Rose you are not going to like this, but please do keep in mind that i am one who has consistently supported you from the very beginning.

it never occurred to me that you would place your late husband's pension money in a DIY account at a discount broker. So i would like to launch the school of opinion that says you are not in any position to self-manage a portfolio of nearly a million dollars.

any person who says they need to "look up dollar cost averaging" is in no position to self-manage a portfolio of nearly a million dollars.

IMHO. 

Rose, in countless ways over the past year or 2, you have demonstrated to us that you are not a person cut out for DIYland at all. You might be, if you could restrict yourself with extreme & draconian discipline to a basic couch potato or sleepy portfolio; but at this point in time i tend to doubt that you know what these terms mean.

what i suggest you do is divide that brand-new account into quarters & hand 3/4 over to a qualified advisor tout de suite. As in pronto.

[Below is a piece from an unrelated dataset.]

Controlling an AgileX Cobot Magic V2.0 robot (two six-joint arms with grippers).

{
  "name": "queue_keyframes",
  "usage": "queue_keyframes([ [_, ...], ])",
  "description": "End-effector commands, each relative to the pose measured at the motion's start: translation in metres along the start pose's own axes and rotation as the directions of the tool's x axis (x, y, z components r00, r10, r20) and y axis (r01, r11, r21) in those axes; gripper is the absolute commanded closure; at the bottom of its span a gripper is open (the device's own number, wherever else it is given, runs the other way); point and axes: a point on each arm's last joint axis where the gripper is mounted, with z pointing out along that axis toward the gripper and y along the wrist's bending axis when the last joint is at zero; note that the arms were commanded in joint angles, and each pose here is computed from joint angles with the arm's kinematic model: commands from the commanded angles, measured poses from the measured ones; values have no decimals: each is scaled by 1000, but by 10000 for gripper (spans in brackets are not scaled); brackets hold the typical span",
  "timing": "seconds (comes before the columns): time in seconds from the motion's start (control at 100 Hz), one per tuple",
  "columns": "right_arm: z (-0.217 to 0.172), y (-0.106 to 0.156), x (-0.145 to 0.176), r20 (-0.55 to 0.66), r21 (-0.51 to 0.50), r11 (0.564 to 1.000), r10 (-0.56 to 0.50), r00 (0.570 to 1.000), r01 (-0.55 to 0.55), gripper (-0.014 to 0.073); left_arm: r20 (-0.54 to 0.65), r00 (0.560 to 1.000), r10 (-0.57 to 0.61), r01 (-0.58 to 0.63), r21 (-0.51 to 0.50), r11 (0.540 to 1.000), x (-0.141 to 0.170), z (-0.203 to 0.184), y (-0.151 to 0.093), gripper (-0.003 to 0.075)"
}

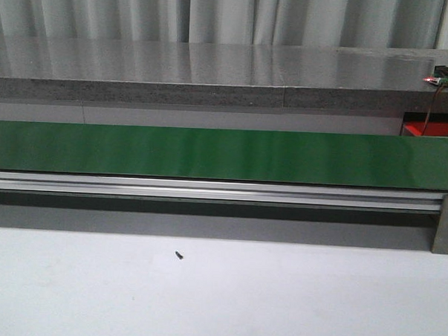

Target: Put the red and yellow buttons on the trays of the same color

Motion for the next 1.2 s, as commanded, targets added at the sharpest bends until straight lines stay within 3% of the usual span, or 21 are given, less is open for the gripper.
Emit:
queue_keyframes([
  [0.0, -3, 1, -14, 116, -9, 1000, -12, 993, 13, 718, 92, 996, -15, 16, -7, 1000, -14, -6, -1, 740],
  [0.3, -3, 1, -14, 116, -9, 1000, -12, 993, 13, 718, 102, 995, -3, 7, -45, 999, -13, -4, 4, 740],
  [0.44, -3, 1, -14, 116, -9, 1000, -12, 993, 13, 718, 134, 987, -89, 101, -89, 991, -4, 5, 8, 740],
  [0.55, -3, 1, -14, 116, -9, 1000, -12, 993, 13, 718, 251, 966, -55, 82, -96, 992, 3, 7, 4, 740],
  [0.68, -3, 1, -14, 116, -9, 1000, -12, 993, 13, 718, 438, 898, 40, 13, -116, 993, 9, 1, 2, 740],
  [1.19, -3, 1, -14, 116, -9, 1000, -12, 993, 13, 718, 509, 857, 74, -7, -133, 991, 87, -21, 1, 740],
])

you could find one at your TD bank, if you wish. Tell your bank manager you wish either himself or herself to manage your account, or else you would like their best & most experienced financial manager even if the same has to come from another branch. Alternately, take these funds to TD investment counsel. Your bank manager will introduce you. This is a highly-qualified financial professional from TD wealth management who will no doubt attend at your bank branch to meet with you.

you could keep the remaining portion in DIY land, if you wish. This is a respectable amount of money - around 200,000 - & should satisfy your desire to play at investing.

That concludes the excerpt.